Она же познакомила меня со своим племянником, учившимся годом старше на кафедре защиты растений. Ося Атабеков жил не в общежитии, а в Москве, он хорошо учился и, уже тогда задумываясь над своей будущей карьерой, отличался целенаправленным стремлением завершить скорее обучение в академии, затем быстро защитить кандидатскую диссертацию и заняться наукой. Большинству из нас такие далеко идущие планы даже и в голову не приходили.
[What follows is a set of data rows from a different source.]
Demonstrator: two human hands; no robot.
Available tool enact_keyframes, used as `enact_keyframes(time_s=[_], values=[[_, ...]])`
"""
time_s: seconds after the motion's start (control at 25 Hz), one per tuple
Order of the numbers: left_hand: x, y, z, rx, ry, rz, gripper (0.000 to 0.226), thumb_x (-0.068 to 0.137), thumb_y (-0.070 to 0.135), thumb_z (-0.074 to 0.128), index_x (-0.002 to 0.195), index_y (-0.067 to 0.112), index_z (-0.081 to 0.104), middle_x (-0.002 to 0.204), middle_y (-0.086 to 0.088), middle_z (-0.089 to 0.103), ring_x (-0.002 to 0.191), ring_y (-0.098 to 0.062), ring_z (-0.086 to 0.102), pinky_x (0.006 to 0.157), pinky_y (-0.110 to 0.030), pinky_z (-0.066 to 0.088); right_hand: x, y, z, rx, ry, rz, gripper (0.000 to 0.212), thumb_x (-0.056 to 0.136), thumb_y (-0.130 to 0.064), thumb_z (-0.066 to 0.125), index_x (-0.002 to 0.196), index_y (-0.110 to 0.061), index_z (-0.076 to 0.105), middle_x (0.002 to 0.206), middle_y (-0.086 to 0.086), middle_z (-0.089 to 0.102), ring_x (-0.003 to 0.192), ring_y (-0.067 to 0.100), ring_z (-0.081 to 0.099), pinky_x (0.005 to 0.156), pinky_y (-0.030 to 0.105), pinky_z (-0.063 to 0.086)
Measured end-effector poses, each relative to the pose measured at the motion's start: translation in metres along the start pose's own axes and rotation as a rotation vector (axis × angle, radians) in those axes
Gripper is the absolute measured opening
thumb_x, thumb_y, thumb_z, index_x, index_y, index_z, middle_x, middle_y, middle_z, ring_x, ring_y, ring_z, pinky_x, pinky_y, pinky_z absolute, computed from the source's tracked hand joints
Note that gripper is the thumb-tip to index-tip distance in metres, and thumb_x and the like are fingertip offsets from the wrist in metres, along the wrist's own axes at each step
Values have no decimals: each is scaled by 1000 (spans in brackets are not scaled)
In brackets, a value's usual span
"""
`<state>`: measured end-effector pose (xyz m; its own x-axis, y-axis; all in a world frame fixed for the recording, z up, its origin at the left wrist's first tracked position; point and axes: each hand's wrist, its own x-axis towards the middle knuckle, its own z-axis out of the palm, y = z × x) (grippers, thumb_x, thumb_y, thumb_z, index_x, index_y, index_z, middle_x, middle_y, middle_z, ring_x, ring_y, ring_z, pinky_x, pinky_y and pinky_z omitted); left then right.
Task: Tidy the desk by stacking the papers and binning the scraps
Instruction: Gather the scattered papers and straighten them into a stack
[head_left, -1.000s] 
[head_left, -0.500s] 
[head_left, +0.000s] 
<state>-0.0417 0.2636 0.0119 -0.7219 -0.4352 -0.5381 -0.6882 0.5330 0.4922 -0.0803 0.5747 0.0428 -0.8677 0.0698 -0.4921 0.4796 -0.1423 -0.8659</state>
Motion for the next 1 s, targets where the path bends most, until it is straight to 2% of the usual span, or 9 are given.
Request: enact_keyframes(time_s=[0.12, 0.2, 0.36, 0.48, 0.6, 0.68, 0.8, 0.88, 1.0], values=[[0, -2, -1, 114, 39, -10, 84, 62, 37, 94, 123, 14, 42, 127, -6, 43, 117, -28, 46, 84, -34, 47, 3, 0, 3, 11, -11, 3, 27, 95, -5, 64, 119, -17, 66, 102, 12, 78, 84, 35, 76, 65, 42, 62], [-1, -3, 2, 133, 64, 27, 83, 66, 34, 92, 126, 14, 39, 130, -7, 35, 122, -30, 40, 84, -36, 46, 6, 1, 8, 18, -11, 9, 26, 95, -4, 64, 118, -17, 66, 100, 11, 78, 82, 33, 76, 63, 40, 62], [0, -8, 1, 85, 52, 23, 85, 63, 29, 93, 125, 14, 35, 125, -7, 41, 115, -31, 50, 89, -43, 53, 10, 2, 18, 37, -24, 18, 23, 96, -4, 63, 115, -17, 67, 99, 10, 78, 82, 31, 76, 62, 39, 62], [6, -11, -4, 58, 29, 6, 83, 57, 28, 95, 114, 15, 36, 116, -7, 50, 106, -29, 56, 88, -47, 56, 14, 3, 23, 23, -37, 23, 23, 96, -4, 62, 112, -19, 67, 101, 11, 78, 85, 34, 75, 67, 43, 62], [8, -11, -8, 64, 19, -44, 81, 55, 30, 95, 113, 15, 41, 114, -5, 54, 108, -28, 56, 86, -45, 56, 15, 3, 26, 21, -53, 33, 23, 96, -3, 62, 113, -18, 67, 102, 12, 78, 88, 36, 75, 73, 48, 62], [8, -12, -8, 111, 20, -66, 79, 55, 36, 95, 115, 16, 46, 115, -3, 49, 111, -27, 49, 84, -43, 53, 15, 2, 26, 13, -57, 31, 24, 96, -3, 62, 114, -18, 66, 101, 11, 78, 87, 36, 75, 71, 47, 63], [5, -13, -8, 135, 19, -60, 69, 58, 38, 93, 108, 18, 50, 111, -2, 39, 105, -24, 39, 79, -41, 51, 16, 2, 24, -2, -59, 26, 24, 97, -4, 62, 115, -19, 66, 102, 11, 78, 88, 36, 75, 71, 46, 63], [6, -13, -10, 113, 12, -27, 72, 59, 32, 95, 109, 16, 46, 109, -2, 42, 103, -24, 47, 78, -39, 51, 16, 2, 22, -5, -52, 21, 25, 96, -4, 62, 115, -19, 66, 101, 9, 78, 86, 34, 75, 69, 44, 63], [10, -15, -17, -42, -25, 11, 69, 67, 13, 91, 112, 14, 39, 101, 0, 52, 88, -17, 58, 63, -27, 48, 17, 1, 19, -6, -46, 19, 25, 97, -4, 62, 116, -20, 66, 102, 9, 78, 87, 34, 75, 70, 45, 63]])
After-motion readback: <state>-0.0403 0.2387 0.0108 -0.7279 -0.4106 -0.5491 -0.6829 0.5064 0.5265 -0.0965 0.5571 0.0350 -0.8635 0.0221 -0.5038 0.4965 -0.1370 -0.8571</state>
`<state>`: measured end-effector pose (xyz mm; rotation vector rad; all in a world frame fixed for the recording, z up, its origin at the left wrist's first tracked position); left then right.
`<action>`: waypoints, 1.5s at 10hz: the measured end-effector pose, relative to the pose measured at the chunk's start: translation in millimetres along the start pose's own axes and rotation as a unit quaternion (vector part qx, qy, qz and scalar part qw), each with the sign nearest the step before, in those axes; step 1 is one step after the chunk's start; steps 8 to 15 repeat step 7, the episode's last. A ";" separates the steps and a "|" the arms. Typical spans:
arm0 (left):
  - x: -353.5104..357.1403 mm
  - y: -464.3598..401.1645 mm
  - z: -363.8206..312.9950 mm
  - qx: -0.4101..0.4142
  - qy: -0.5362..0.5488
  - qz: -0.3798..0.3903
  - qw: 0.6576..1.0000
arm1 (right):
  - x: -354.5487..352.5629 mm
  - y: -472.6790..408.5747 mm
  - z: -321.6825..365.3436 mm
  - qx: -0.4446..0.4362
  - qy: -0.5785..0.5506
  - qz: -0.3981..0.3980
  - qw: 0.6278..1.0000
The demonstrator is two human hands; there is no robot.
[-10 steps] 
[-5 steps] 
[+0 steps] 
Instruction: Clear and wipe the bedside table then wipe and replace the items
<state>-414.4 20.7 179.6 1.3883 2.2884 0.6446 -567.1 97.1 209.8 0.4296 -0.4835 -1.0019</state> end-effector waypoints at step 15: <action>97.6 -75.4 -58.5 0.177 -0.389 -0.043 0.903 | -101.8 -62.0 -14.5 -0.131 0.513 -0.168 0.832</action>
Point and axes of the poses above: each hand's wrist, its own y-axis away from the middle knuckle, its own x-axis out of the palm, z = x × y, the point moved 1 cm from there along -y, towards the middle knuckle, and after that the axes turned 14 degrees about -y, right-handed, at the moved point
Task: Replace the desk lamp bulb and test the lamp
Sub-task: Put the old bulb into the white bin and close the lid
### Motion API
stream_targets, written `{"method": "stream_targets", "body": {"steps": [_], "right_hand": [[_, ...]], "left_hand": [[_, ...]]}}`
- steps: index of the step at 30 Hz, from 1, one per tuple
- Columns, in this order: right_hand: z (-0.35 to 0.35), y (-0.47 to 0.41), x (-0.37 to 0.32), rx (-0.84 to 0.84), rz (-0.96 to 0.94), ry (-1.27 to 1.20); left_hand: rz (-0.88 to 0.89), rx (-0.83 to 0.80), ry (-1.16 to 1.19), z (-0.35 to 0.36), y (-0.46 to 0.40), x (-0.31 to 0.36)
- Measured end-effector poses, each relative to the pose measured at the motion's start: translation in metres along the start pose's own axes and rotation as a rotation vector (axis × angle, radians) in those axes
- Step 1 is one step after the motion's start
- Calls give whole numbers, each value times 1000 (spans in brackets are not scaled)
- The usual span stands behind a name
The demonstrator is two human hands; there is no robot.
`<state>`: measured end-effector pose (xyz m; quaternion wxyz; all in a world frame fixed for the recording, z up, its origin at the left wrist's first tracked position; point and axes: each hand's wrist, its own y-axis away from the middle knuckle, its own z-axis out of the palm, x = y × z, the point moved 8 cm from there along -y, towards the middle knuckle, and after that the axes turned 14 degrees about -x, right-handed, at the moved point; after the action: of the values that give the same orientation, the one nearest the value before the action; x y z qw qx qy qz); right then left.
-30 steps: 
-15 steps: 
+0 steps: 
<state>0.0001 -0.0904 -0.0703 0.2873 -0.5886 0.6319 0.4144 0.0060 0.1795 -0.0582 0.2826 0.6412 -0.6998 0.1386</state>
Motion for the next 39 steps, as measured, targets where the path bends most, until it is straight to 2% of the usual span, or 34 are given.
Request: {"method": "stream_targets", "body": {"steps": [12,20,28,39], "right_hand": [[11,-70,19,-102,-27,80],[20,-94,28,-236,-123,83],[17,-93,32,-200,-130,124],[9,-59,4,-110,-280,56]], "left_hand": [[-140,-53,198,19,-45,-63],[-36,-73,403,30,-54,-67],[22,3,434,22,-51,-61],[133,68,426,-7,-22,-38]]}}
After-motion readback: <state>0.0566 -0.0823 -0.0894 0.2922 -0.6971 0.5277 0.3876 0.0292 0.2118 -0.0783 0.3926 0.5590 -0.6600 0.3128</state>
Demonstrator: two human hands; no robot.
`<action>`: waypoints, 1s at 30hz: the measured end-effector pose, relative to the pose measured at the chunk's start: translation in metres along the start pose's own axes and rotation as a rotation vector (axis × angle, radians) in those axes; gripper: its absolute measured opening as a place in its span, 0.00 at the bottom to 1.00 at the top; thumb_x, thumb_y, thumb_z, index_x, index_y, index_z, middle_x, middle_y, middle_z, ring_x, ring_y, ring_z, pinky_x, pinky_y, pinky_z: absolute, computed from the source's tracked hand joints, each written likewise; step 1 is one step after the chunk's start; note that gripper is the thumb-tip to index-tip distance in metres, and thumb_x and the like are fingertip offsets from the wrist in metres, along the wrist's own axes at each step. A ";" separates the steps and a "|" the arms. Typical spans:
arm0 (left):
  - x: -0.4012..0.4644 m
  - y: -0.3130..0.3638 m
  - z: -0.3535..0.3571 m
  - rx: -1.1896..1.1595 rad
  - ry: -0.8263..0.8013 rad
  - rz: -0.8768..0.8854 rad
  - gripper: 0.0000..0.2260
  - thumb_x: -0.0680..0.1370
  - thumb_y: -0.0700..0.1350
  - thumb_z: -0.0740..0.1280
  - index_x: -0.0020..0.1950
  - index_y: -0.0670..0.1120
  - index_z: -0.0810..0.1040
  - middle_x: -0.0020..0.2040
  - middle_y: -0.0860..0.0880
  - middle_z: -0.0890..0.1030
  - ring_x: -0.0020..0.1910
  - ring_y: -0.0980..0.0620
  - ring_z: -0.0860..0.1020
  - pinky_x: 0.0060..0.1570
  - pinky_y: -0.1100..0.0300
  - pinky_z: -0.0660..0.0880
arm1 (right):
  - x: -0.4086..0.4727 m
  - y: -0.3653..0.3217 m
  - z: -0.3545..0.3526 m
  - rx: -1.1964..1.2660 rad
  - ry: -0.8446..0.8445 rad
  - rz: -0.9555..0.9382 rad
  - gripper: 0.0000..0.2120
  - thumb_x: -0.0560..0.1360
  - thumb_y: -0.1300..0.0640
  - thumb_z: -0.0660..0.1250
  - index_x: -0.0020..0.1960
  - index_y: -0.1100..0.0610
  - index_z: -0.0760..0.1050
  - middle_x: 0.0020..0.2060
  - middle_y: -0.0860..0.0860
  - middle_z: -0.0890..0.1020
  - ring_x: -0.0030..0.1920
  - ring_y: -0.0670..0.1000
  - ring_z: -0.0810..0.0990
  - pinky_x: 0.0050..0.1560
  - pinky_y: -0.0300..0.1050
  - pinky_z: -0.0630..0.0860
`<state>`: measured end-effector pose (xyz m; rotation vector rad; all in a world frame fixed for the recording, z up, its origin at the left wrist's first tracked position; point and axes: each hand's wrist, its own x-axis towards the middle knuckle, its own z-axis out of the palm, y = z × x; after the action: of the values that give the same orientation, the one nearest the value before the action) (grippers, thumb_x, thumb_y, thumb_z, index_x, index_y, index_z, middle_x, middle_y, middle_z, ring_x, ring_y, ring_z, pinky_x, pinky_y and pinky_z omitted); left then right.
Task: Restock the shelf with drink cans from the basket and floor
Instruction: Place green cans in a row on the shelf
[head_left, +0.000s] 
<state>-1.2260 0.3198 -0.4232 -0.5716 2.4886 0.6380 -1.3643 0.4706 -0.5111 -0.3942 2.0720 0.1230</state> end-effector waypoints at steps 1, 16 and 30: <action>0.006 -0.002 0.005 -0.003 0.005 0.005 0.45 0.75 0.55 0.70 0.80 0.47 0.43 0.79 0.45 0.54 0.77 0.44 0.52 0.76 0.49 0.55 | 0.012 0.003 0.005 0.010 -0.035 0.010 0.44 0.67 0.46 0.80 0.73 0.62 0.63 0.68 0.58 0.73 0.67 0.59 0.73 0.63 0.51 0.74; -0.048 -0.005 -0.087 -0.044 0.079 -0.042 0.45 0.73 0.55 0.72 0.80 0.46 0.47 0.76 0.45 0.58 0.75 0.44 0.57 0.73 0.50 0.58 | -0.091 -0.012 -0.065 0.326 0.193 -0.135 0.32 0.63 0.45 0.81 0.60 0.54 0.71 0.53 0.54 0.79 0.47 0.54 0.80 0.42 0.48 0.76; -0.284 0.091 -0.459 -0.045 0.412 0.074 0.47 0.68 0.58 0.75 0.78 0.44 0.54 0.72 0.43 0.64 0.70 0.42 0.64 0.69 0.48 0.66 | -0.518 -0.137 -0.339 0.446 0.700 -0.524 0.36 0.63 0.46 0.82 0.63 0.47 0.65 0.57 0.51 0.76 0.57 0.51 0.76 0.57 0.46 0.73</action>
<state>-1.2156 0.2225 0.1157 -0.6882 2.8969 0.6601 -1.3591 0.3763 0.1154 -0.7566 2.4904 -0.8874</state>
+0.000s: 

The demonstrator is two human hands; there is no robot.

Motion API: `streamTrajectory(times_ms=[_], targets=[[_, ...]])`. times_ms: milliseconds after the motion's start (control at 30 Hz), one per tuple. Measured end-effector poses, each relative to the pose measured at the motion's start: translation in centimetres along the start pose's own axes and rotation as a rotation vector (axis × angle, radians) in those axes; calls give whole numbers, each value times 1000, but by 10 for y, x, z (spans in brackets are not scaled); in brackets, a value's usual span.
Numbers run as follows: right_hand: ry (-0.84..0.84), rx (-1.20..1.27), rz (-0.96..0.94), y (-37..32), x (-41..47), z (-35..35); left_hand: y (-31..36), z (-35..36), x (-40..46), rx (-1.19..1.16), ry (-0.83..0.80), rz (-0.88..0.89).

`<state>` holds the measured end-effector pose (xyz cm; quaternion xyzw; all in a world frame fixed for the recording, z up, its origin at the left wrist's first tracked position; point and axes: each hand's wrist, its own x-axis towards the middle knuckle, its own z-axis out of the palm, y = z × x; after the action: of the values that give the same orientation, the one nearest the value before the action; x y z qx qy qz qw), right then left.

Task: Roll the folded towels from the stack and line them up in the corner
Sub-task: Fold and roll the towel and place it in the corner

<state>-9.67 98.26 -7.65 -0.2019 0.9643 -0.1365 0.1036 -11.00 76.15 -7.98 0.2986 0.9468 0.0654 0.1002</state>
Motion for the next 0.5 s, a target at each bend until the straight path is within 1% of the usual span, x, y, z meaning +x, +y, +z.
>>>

На третьем курсе я перешел с кафедры ботаники на кафедру физиологии растений (подозреваю, очень обидев этим милого Владимира Николаевича Исаина). Но меня тянуло уже от ботаники к вопросам более сложным, я стал интересоваться биохимией и физиологий. Лекции по физиологии растений нам блистательно читал Иван Исидорович Гунар. Это был 1956-й год, когда первые проблески уважения к разгромленной в России генетике начали прорываться и на лекциях студентам. Запретный плод сладок — и я стал интересоваться генетикой всё больше и больше. Так и получилось, что в конце года я пристрастился к чтению генетической литературы, которую добывал всеми способами. Наконец, мне повезло познакомиться с выдающимися генетиками Владимиром Владимировичем Сахаровым и Николаем Петровичем Дубининым. [Вечерами я стал ездить через всю Москву в только что открывшуюся лабораторию радиационной генетики, располагавшуюся на безымянной пока улице, шедшей параллельно Ленинскому проспекту (теперь это Профсоюзная улица), и начал эксперименты под руководством Сахарова]. Летом 1957 года после чтения одной из зажигательных речей Тимирязева, произнесенных в самом начале века, когда он говорил, что без физики и химии не понять тайн физиологии, я с восторгом пересказал эти слова Дубинину, и он вдруг предложил мне захватывающий проект. Он знал, что в МГУ открывается новая специализация — биофизика и что туда набирают студентов.

— А хотите, Лера, — предложил мне Дубинин, — я поговорю с академиком Таммом, который помогает формировать новую кафедру, чтобы вас перевели на физфак на первый курс?

Я уже был на четвертом курсе, но идея меня так захватила, что без секунды колебания, лишь захмелев от возможности такого счастья, я проговорил: «А неужели это возможно?!». Пошли переговоры Дубинина с Таммом, они писали какие-то письма, потом меня пригласил поговорить ректор МГУ И. Г. Петровский. Это была не простая беседа, а что-то вроде экзамена на зрелость. 20 декабря 1957 года приказом зам. министра высшего образования М. А. Прокофьева меня перевели на первый курс физфака МГУ, и началась для меня новая жизнь. Хоть я и решил, что надо закончить агрономическое образование заочно (диплом агронома я получил через три года), но на физическом факультете МГУ была уже совсем иная среда, иной уровень, и я забыл об Атабекове на многие годы.